Rares sont les premiers romans dont on tombe d’emblée amoureux. Le bruit des autres, le superbe coup d’essai d’Amy Grace Loyd, est de ceux-là. Avec son étonnant mélange de bizarrerie, de mystère, de sensualité. Sa manière d’ouvrir la porte aux odeurs, aux bruits, aux sons.

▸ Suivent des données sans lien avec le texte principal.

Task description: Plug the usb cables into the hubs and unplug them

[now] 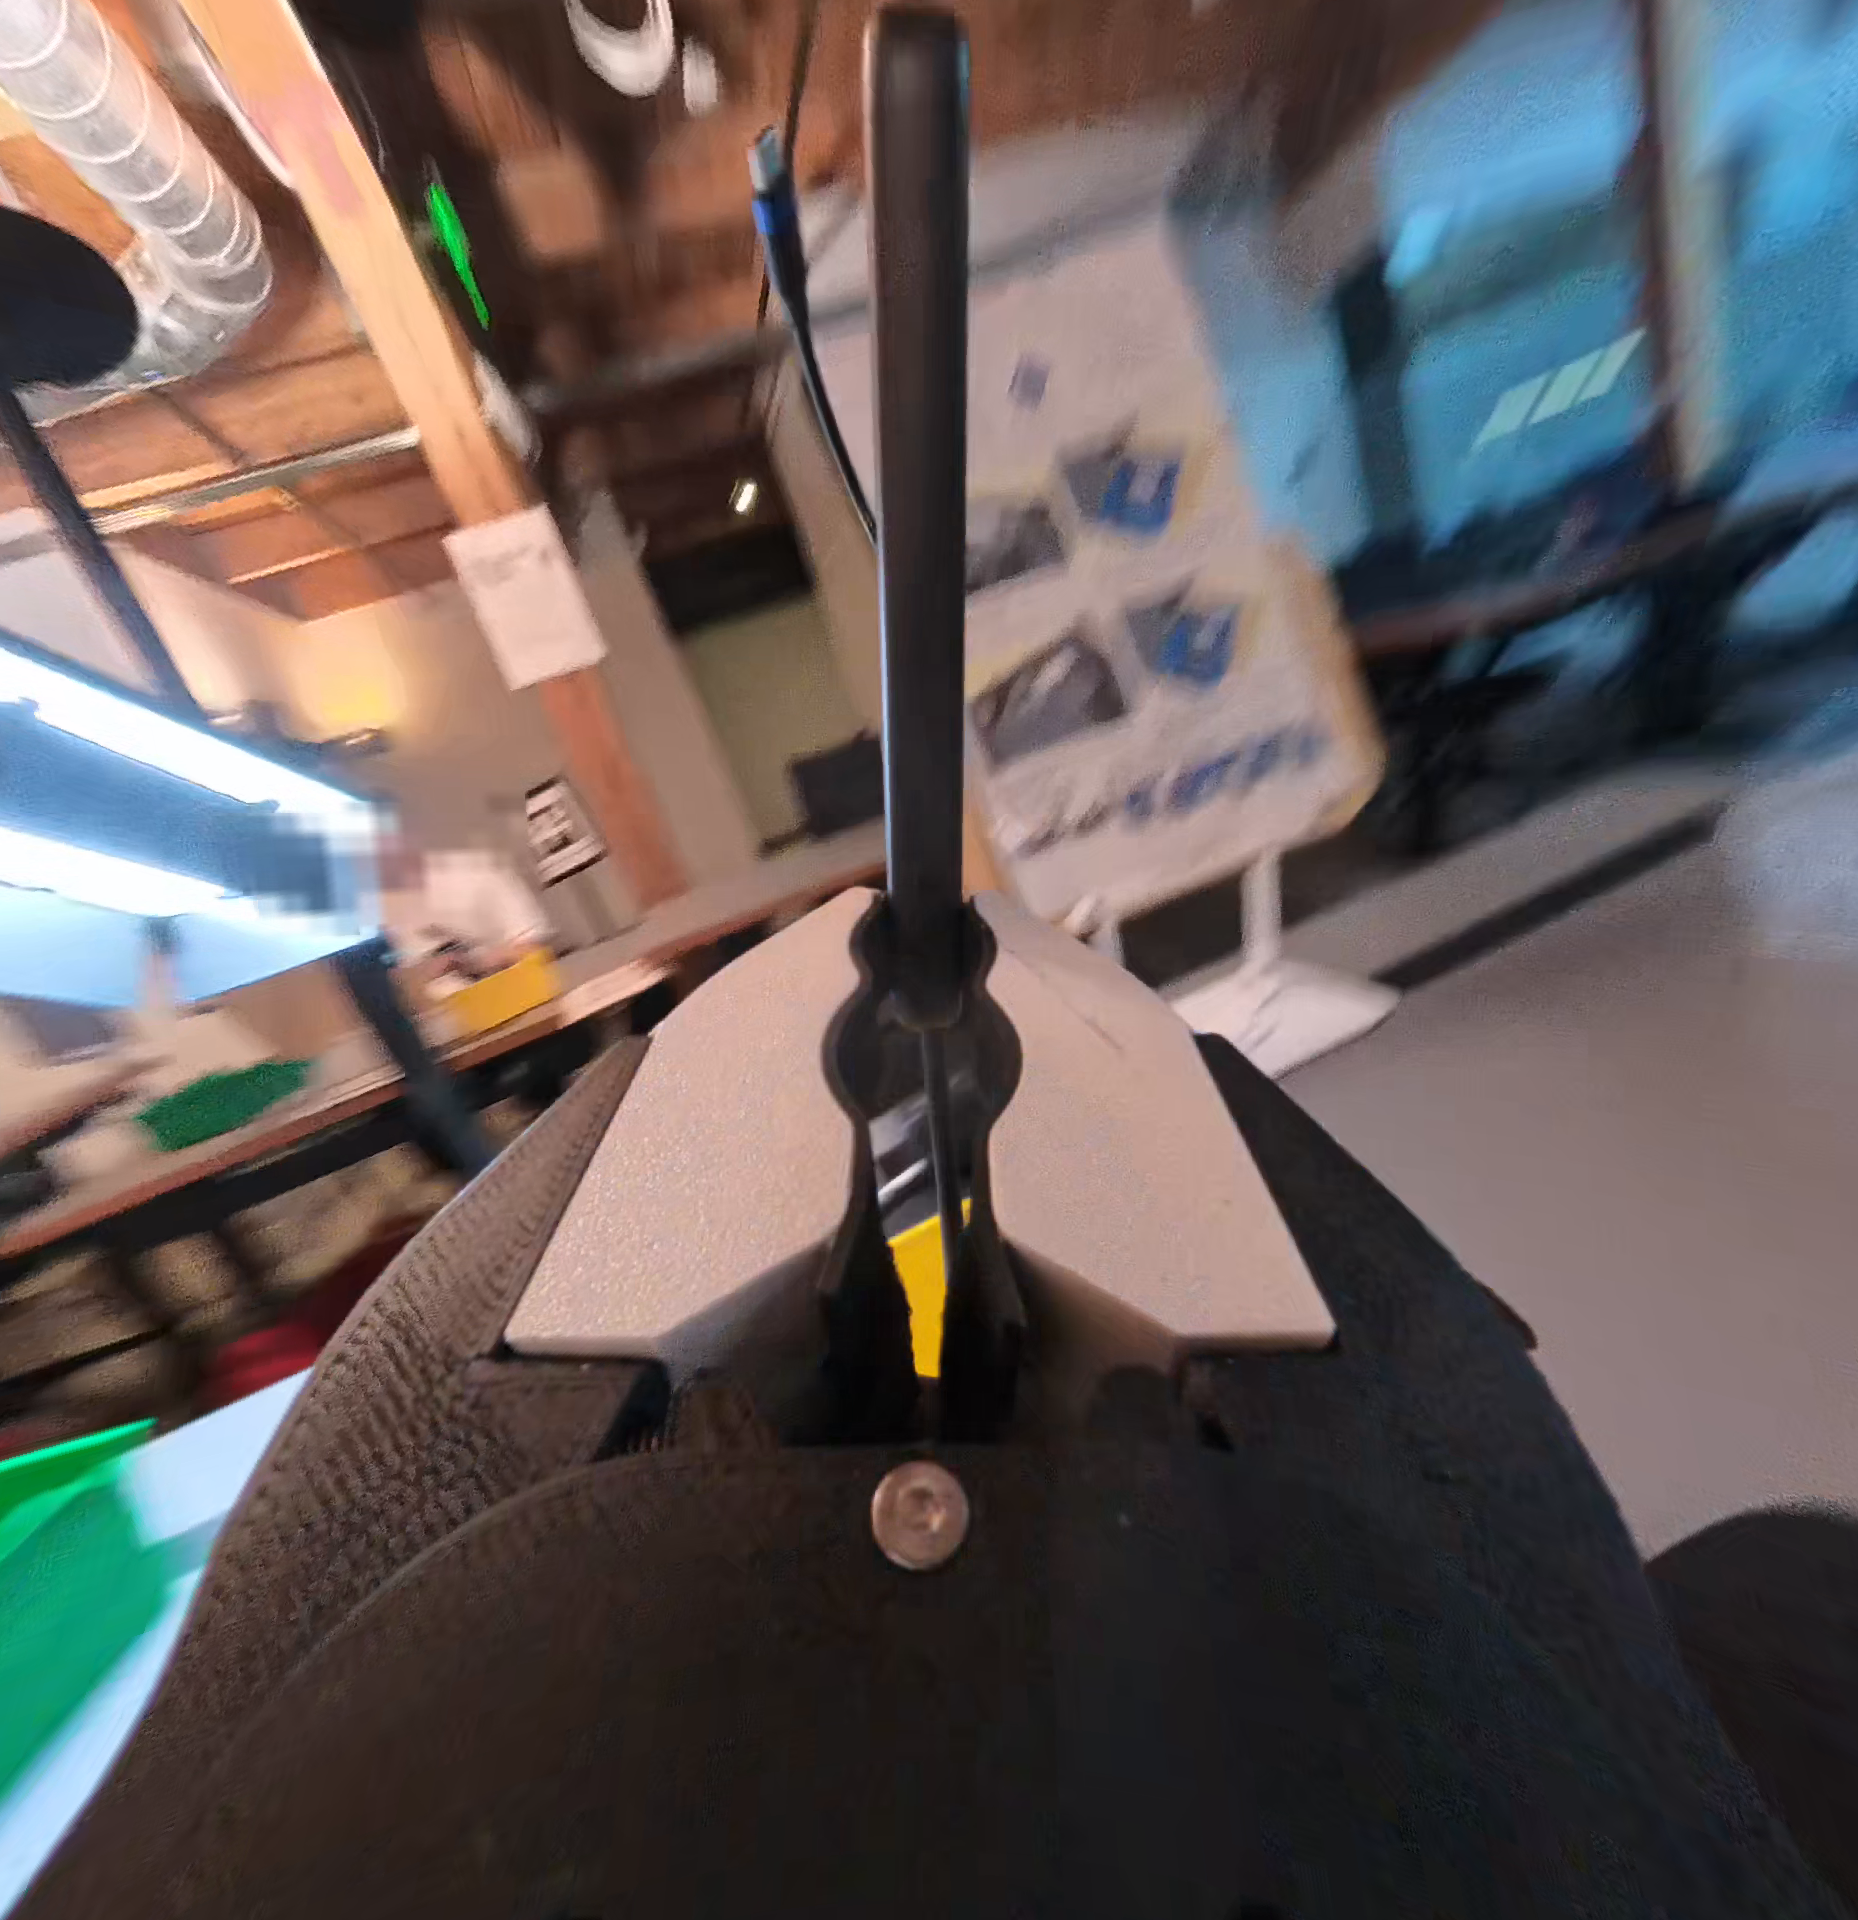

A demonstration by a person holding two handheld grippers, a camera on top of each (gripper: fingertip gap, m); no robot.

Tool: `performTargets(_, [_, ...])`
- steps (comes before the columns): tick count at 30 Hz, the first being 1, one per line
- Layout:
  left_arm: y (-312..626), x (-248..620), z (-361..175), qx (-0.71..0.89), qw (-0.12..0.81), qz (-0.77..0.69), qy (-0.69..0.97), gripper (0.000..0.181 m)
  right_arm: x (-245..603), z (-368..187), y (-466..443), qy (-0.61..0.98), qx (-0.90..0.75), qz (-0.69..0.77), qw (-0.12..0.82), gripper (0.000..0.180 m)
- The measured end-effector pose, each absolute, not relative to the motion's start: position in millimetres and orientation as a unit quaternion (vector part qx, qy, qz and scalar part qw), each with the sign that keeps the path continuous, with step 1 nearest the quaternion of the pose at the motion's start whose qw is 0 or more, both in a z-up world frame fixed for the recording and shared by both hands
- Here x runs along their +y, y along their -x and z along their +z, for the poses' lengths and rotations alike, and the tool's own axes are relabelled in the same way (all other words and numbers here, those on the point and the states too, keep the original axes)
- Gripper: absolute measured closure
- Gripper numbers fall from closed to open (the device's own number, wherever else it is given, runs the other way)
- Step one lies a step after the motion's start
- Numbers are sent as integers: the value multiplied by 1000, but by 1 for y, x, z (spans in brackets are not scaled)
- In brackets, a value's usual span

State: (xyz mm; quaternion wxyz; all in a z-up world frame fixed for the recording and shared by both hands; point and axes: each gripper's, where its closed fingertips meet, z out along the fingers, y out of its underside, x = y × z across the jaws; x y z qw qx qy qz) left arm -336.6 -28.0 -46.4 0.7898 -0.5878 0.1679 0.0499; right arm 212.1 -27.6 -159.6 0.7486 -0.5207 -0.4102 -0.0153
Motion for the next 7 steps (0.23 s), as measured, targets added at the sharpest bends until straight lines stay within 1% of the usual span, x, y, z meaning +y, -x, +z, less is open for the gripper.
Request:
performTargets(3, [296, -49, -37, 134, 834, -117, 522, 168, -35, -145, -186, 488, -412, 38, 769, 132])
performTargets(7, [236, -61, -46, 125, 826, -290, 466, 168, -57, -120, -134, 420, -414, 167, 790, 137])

De parler des coups que la vie donne et des bonheurs qu’elle sème.
Responsable de la fiction au magazine Playboy, Amy Grace Loyd met en scène une "femme jeune ou plutôt jeune". Celia Cassil dit qu’elle ne manque pas de charme mais qu’elle n’est pas belle. L’héroïne du Bruit des autres est veuve depuis la disparition d’un mari dont le cancer a été décelé trop tard.
Avec l’argent qu’il lui a laissé, Celia a acheté un immeuble à Brooklyn où elle loue des appartements et des studios. A George, un lecteur de Colette et de Simone de Beauvoir. A M. Coughlan, ancien capitaine de ferry. Aux Braustein, Angie et Mitchell. Le quotidien de cette femme très attachée à la vie privée et au respect de l’intimité vacille quand débarque Hope.
Une proche de George qui souhaite sous-louer son appartement pendant qu’il part au chevet d’un ami malade. Hope a des épaules larges et de longues jambes. Un fils, Leo, encadreur, et une fille, Danielle, qui a étudié à la Sorbonne. Hope a quitté son mari volage et menteur, porte un parfum floral et épicé. Elle a aussi un amant, Les, manifestement capable de se montrer violent…
On est d’un bout à l’autre sous le charme d’une musique entêtante. D’une écriture élégante. D’une mélancolie contagieuse. Amy Grace Loyd émeut au possible avec ce double portrait de femmes blessées. Une Celia qui garde toujours à portée de main un exemplaire de Moby Dick, repense sans cesse à son époux qui adorait qu’elle lui fasse la lecture et boit parfois du vin argentin à la bouteille. Et une Hope qui peut aller loin dans l’abandon tout en voulant essayer de se rappeler qui elle est.
Dans un monde rêvé, Le bruit des autres deviendrait un best-seller. Quoi qu’il en soit, c’est d’ores et déjà un roman culte qu’on offrira autour de soi. Al. F.